Monday, June 24, 2019

A Garden's Bounty

Today it's all about the photos so no meditative ramblings on the blessings and curses yielded by gardening. That said, I did come across an amazing plant at our Grand Lake Ace nursery today. It's Thunbergia mysorensis. It's unlike any Thunbergia you've ever seen and in this case a photo is indeed worth a thousand words. That photo, taken from the web, will lead. Then it's onto photos from my garden. Enjoy!

Here's the flowers on the Thunbergia. Kind of surreal and to my mind looking more like an Aristolochia than a Thunbergia.

Iris ensata Royal Robes. This water loving Japanese iris tends towards purples and wine colors. The flowers are usually larger than with Dutch iris, although my first ones here weren't. 

Duranta repens Gold Mound. Supposedly a dwarf variety, mine took awhile but is now 8' tall. It has yet to flower but that's okay. I bought it for the foliage.

Pelargonium Fireworks Red and White. This guy seems to be in bloom nearly year round. Here the shadows add a hint of mystery.

Holy Smokes Batman! Okay, no caped crusader but this Million Bells is actually called Holy Smokes. Artistic license?

Tweedia. Never get tired of looking at those robin's egg blue flowers. For those not in the know, Tweedia is a milkweed, meaning it has the same fluffy seedpods that Asclepias has.

Anagallis monellii. Though an annual, I grow this guy every year for the gorgeous cyan blue flowers. Plus, it's a good spiller.

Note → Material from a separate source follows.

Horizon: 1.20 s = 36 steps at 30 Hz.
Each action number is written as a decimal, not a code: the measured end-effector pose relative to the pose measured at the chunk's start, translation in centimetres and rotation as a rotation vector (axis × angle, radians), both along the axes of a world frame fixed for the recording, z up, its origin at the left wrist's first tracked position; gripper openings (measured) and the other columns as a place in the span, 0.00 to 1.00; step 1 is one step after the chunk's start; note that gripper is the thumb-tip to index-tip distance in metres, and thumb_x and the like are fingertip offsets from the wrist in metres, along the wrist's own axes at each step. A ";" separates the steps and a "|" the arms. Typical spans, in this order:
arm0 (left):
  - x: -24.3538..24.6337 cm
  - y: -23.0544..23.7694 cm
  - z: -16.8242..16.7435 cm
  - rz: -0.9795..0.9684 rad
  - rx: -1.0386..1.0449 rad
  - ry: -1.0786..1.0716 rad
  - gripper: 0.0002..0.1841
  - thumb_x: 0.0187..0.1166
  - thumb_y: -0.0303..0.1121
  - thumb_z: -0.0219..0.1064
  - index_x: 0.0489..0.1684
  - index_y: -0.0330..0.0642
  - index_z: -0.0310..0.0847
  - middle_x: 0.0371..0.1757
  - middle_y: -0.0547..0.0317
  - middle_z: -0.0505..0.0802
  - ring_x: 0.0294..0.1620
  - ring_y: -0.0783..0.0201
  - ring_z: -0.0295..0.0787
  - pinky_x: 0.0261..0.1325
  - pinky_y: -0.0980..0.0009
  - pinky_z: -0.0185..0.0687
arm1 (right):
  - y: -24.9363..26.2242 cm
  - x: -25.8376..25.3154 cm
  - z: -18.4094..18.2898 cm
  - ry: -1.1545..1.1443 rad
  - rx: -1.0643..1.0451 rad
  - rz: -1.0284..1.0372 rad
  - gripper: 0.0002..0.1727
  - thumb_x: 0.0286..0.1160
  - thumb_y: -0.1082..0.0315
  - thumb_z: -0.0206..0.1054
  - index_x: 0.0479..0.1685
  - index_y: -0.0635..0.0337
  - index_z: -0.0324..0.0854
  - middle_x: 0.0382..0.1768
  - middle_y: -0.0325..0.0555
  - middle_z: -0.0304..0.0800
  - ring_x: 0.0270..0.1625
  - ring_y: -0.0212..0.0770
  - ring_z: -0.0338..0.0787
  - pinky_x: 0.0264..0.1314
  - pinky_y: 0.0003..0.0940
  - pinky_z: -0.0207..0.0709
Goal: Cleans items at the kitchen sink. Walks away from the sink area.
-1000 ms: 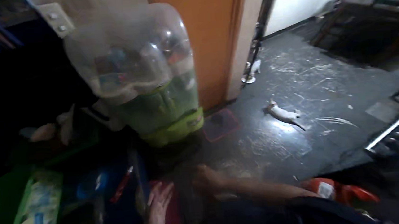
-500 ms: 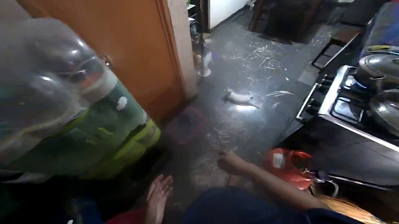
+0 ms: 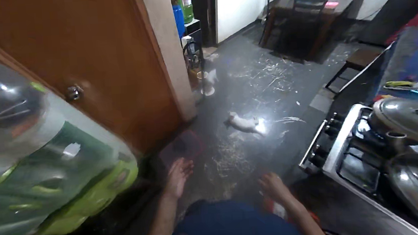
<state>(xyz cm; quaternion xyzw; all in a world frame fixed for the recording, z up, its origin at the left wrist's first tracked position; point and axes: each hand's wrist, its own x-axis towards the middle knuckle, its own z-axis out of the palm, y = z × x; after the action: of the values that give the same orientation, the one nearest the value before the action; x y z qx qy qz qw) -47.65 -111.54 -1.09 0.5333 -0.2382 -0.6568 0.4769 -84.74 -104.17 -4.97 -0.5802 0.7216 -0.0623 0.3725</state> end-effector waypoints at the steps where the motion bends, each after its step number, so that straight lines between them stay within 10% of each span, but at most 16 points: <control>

Origanum Xera Cascade. Someone once described this ornamental oregano as Kent's Beuaty gone wild. It can cascade up to an amazing four feet. Same lovely pink bracts.

Lilium Fusion. This tiger lily didn't do anything in its first year but has returned with vigor in year two! Very pretty.

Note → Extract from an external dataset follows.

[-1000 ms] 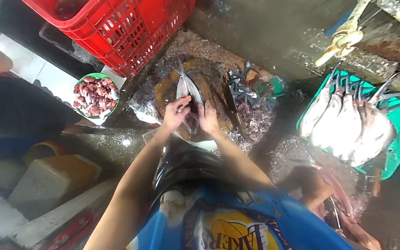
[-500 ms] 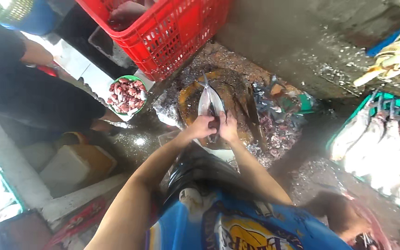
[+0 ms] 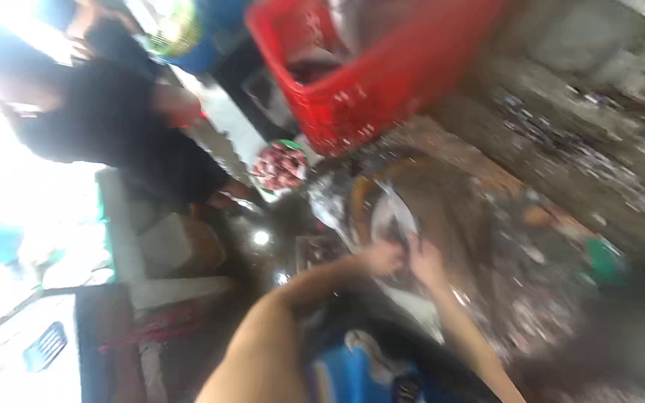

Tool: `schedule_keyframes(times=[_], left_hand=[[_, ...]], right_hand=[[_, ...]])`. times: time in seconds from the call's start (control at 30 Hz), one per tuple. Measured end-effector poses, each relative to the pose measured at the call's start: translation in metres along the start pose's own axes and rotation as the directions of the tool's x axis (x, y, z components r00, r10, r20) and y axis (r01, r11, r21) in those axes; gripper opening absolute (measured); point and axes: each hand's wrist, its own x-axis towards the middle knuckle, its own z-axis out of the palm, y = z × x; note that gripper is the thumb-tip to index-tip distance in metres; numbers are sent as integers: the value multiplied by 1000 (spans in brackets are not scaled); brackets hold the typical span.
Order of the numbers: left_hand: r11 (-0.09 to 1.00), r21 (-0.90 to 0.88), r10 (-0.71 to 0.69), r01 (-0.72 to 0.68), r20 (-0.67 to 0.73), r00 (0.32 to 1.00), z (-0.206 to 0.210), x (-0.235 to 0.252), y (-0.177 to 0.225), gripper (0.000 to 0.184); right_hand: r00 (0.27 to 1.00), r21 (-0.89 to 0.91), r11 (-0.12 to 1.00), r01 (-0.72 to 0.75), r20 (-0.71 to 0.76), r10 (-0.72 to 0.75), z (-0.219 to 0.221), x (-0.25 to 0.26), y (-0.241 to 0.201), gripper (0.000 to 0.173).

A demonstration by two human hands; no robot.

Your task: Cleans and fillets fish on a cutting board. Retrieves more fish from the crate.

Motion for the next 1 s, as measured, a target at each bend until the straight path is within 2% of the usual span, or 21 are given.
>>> schedule_keyframes(times=[0.1,0.2,0.3,0.4,0.43,0.5,0.57,0.6,0.63,0.67,0.7,0.73,0.77,0.87,0.93,1.0], left_hand=[[987,161,-35,27,46,998,-7,-11,9,27],[974,228,-10,9,2,1000,3,-17,7,26],[935,334,175,-119,-143,974,14,-24,0,22],[922,328,268,-207,-151,952,17,-29,11,23],[929,284,294,-238,-174,940,15,-31,17,21],[966,119,258,-231,-355,899,11,-33,24,16],[959,-258,-29,-120,-509,861,-13,-36,42,16],[857,-509,-212,-76,-484,849,-32,-36,55,21],[707,-705,-354,-55,-419,836,-49,-33,65,28],[584,-811,-441,-33,-351,826,-65,-28,72,33],[528,-849,-471,-15,-308,827,-76,-23,75,34],[527,-850,-453,-7,-288,844,-81,-20,75,28],[551,-834,-399,-19,-284,872,-82,-17,71,24],[650,-755,-216,-90,-297,930,-75,-13,65,42],[729,-672,-150,-126,-337,929,-73,-12,72,47],[766,-622,-95,-163,-361,928,-69,-10,79,53]], right_hand=[[990,-185,980,75,129,-51,2,5,-3,62],[990,-314,946,83,138,-41,5,6,-1,60],[987,-317,947,58,158,-7,4,15,6,59],[980,-242,970,-23,185,70,1,27,24,58],[977,-239,970,-41,193,89,-1,32,26,58],[977,-286,957,-53,182,108,-2,36,25,58],[997,-305,952,16,79,9,-9,23,9,54],[997,-311,948,65,-12,-72,-16,12,1,51],[986,-298,949,103,-92,-136,-26,1,-11,52],[976,-270,955,126,-140,-168,-38,-6,-26,53],[971,-210,966,150,-155,-185,-48,-10,-41,49],[972,-128,977,169,-142,-187,-58,-13,-52,42],[981,-30,986,163,-103,-165,-65,-14,-59,37],[992,293,950,111,21,-122,-71,-18,-56,27],[988,500,866,0,133,-77,-76,-27,-52,26],[975,627,769,-127,223,-22,-79,-31,-49,26]])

Dwarf conifer bowl. Now in year four these 4" starts have slowly filled in. Time to repot!

Cryptomeria Spiraliter. Another dwarf conifer, this Japanese cedar will top out at about 6'. It produces the lovely chartreuse new growth you see here.

Bonus points if you can ID this plant. It's a Sesbanii and it's a prolific bloomer, with vivid reddish-orange pea-shaped flowers. Interesting legume-like seedpods too.

Monardella odoratissima. THE plant of the year in my garden so far this year. It's bloomed prolifically, has vigorous growth and has yet to show any of the fickleness that some Monardellas can be prone to. Plus, a unique fragrance that's intoxicating.

Calibrachoa Lemon Slice. It's been a good year for my Million Bells this year, including 3 returning from last year.

Unusual centipede? Nope. It's the flowering stem on my Aechmea fulgens. Tres, tres cool!

Speaking of eye-catchers, here's my new this year Lilium Corleone. Can't help but wonder whether the variety name wasn't inspired by the Godfather movies (it being a blood red color).

Gladiolus Mante. Love the purple color on this hybrid Glad.

Speaking of glads, most in my garden are species types. Here are the first flowers in a G. nanus mix. They're a dwarf variety.

This is the first of 3 Tiger lily photos, the variety from a Tiger lily mix. First up is this rich red color.

Here's a pale orange color from that same mix.

And perhaps my favorite from this mix, this honey gold with dramatic burnt chocolate markings.

Mimulus Pale Yellow. I can never have enough Mimulus and new colors keep popping up in nurseries and garden centers.

Neoregelia 'Marcon.' On its way to acquiring the burnished gold colors, speckled with red.

Another shot of my Fusion lily. Dramatic speckling is one of its high points.

Helichrysum bracteatum 'Monster Red.' Once you've grown the full sized 'paper flowers' you can't go back. These guys get 30" tall and 18" wide and bloom nonstop!